━━━ RECORDS SUPPLIED ━━━

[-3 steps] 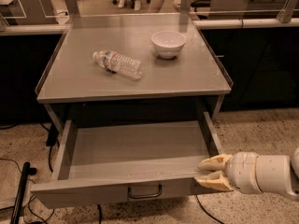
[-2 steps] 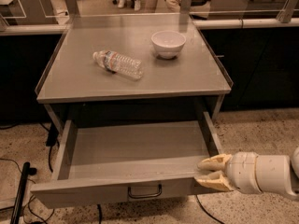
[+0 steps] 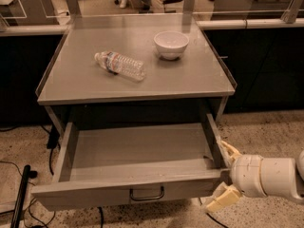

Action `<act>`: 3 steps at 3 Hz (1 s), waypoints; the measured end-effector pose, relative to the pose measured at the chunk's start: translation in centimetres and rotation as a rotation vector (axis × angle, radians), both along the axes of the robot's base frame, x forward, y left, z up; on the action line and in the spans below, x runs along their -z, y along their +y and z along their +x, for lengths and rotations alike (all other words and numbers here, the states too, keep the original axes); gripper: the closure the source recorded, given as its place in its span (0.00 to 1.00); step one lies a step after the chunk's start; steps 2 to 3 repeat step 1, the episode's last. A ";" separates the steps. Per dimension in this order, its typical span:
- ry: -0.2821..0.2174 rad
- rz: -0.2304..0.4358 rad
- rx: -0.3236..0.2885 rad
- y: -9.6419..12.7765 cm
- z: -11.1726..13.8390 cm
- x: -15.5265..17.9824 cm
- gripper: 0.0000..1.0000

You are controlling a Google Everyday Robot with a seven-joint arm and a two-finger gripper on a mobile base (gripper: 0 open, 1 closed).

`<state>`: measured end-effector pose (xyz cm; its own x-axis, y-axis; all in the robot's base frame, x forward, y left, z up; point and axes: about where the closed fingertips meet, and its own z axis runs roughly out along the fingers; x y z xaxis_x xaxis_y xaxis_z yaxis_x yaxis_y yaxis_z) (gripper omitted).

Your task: Open top drawer

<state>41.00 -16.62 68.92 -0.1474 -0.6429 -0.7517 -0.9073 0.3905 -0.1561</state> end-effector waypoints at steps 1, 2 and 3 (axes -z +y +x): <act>0.000 0.000 0.000 0.0 0.0 0.0 0.00; 0.000 0.000 0.000 0.0 0.0 0.0 0.00; 0.000 0.000 0.000 0.0 0.0 0.0 0.00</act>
Offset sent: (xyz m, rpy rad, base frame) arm 0.0000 0.0000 0.0000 0.0000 0.0000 0.0000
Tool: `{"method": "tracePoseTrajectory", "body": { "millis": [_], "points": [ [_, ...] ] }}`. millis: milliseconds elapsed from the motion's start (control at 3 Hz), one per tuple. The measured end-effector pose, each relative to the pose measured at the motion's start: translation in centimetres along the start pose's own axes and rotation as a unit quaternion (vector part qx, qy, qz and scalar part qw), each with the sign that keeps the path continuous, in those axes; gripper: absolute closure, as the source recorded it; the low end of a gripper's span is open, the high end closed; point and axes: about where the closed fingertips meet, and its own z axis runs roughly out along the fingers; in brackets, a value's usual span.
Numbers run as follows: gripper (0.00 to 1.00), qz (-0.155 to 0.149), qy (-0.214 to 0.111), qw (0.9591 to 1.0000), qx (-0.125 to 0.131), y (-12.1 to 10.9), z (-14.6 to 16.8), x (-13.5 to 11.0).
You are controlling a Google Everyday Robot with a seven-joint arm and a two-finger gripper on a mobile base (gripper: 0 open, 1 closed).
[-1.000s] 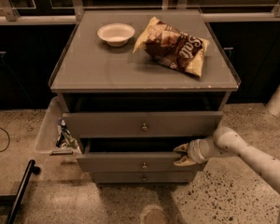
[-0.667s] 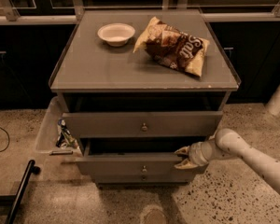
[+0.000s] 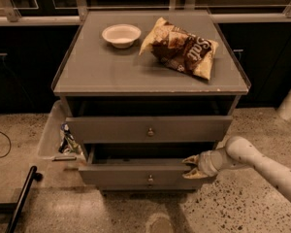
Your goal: Open middle drawer
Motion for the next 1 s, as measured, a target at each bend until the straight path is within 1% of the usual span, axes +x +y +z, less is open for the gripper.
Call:
{"method": "tracePoseTrajectory", "body": {
  "millis": [333, 667, 1000],
  "points": [
    [1.0, 0.002, -0.004, 0.9998, -0.018, 2.12, -0.02, 0.09],
    [0.84, 0.002, -0.004, 0.9998, -0.018, 2.08, -0.23, -0.12],
    [0.61, 0.002, -0.004, 0.9998, -0.018, 2.11, -0.24, -0.11]
  ]
}}
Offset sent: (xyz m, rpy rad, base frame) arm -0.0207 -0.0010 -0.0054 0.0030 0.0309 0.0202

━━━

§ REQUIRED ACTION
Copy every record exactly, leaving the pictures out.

§ RESULT OF THIS EXERCISE
[-3 steps] 
[-2 steps] 
[+0 steps] 

Action `<act>`: 3 steps at 3 Hz (1 s), waypoints; the measured end-effector pose, relative to the pose measured at the chunk's start: translation in centimetres and rotation as a rotation vector (axis × angle, radians), both along the axes of the robot's base frame, x forward, y left, z up; on the action line and in the spans below, x runs along their -z, y along their +y and z along their +x, for lengths and rotations alike (all other words and numbers here, the states too, keep the original axes); gripper: the closure the source recorded, given as its place in its span (0.00 to 1.00); step one lies a step after the chunk's start; steps 2 to 3 repeat step 1, the episode's last. A ";" separates the steps. Per dimension in this order, its typical span:
- ry: -0.2821..0.2174 rad
- rz: -0.2304..0.4358 rad
- rx: -0.3236..0.2885 rad
- y: -9.6419..12.7765 cm
- z: -11.1726..13.8390 cm
- x: -15.5265..17.9824 cm
- gripper: 0.0000..1.0000

You are controlling a Google Everyday Robot with a seven-joint arm and a two-finger gripper on a mobile base (gripper: 0 open, 1 closed).

`<state>`: measured end-effector pose (xyz cm; its own x-axis, y-axis; all in the robot's base frame, x forward, y left, z up; point and axes: about where the closed fingertips meet, and its own z axis runs roughly out along the fingers; x y z xaxis_x xaxis_y xaxis_z yaxis_x yaxis_y yaxis_z) (gripper omitted).

Your task: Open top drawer

<state>41.00 -16.62 68.92 -0.1474 -0.6429 -0.7517 -0.9073 0.3905 -0.1561</state> end-effector waypoints at steps 1, 2 and 3 (axes -z +y +x): <act>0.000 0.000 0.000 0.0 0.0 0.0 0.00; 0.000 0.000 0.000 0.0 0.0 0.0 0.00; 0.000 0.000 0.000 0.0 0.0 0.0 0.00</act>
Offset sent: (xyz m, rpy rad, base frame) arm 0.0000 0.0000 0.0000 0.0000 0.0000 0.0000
Tool: `{"method": "tracePoseTrajectory", "body": { "millis": [_], "points": [ [_, ...] ] }}`. millis: milliseconds elapsed from the motion's start (control at 3 Hz), one per tuple. The measured end-effector pose, each relative to the pose measured at the motion's start: translation in centimetres along the start pose's own axes and rotation as a unit quaternion (vector part qx, qy, qz and scalar part qw), each with the sign that keeps the path continuous, in those axes; gripper: absolute closure, as the source recorded it; the low end of a gripper's span is open, the high end closed; point and axes: about where the closed fingertips meet, and its own z axis runs roughly out along the fingers; in brackets, a value's usual span.
Numbers run as follows: gripper (0.00 to 1.00), qz (-0.155 to 0.149), qy (-0.214 to 0.111), qw (0.9591 to 1.0000), qx (-0.125 to 0.131), y (-12.1 to 10.9), z (-14.6 to 16.8), x (-13.5 to 11.0).
You are controlling a Google Everyday Robot with a seven-joint arm and a two-finger gripper on a mobile base (gripper: 0 open, 1 closed).
[-1.000s] 
[-0.667s] 
[+0.000s] 
Your goal: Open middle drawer
Motion for the next 1 s, as measured, a target at each bend until the straight path is within 1% of the usual span, axes +x +y +z, less is open for the gripper.
Call:
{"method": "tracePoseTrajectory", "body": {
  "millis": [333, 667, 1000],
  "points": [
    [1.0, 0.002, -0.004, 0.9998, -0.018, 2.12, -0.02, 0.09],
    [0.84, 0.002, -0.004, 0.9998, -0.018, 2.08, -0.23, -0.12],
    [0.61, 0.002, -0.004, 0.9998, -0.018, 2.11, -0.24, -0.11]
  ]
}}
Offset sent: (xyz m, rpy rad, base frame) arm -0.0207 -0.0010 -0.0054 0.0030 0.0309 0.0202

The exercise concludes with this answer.